**WHAT IS BEING ASKED:** Retype all data exactly as given. Pictures should not be retyped.
====
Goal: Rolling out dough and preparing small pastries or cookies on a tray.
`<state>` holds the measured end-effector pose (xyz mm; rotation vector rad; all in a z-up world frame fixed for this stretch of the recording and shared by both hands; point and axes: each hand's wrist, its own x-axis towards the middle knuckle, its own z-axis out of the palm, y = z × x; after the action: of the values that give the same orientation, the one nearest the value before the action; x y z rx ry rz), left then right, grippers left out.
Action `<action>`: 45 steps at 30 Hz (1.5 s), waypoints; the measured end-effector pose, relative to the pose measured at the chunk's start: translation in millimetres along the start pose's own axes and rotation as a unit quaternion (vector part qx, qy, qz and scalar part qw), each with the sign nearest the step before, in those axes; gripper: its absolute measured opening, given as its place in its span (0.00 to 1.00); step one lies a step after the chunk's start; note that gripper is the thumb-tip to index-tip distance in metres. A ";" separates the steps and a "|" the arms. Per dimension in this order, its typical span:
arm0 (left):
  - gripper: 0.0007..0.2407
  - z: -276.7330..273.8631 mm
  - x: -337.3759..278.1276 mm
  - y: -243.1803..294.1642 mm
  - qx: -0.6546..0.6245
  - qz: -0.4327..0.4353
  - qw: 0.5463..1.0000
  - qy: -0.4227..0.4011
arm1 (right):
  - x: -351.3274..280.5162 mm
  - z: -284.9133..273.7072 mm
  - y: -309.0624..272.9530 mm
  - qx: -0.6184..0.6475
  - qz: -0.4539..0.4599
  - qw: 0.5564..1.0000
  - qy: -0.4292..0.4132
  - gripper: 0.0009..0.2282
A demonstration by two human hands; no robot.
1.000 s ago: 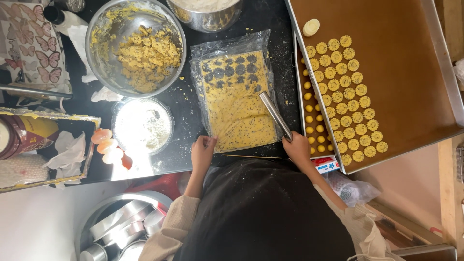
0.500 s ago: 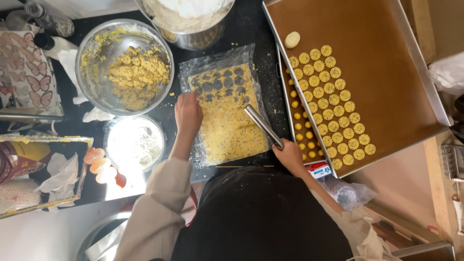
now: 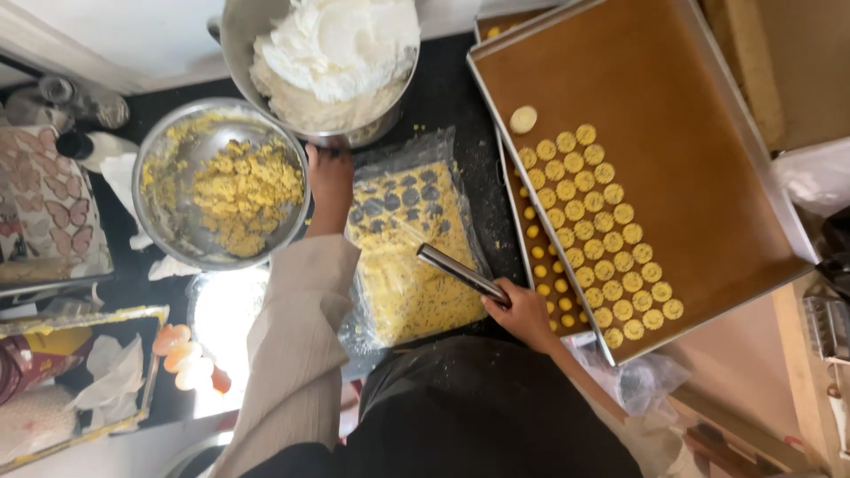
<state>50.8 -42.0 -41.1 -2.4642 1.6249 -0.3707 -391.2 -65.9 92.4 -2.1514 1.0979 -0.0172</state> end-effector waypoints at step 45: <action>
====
**EXERCISE OUTPUT:**
Goal: Rolling out dough and preparing small pastries or cookies on a tray.
`<state>` holds the measured end-effector pose (xyz mm; rotation vector rad; all in a z-up world frame fixed for this stretch of the recording and shared by both hands; point and axes: each hand's wrist, its own x-axis towards the middle knuckle, its own z-axis out of the palm, y = z × x; after the action: of the values that give the same orientation, the one nearest the value before the action; x y z rx ry rz), left then right, grippers left out.
Action `<action>`: 45 steps at 30 Hz (1.5 s), waypoints; the measured end-effector pose, relative to the pose measured at the chunk's start: translation in millimetres along the start pose's own axes and rotation as a unit quaternion (vector part qx, qy, qz and scalar part qw), each with the sign nearest the step before, in those axes; gripper: its absolute measured opening, given as its place in its span (0.00 to 1.00); step one lies a step after the chunk's start; note that gripper is the thumb-tip to index-tip distance in metres. A ";" separates the steps and a "|" the arms. Per dimension in this order, its typical span:
arm0 (left):
  - gripper: 0.0007..0.2407
  - z: -276.7330..273.8631 mm
  - x: -337.3759..278.1276 mm
  - y: -243.1803..294.1642 mm
  - qx: -0.6546..0.6245
  - qz: -0.4327..0.4353
  - qw: 0.5463..1.0000
  - qy: -0.4227..0.4011
arm1 (right):
  - x: -351.3274..280.5162 mm
  - z: -284.9133..273.7072 mm
  - y: -309.0624..272.9530 mm
  - qx: -0.6184..0.6475
  - qz: -0.4539..0.4599
  - qw: 0.5564..1.0000
  - qy: -0.4292..0.4132
  - gripper: 0.0009..0.2282
A demonstration by two human hands; no robot.
1.000 s ago: 
0.500 s ago: 
now: 
<state>50.8 -42.0 -41.1 -2.4642 1.6249 -0.3707 -391.2 -65.9 92.4 -2.1514 1.0979 -0.0172</state> end-effector waypoints at step 45: <action>

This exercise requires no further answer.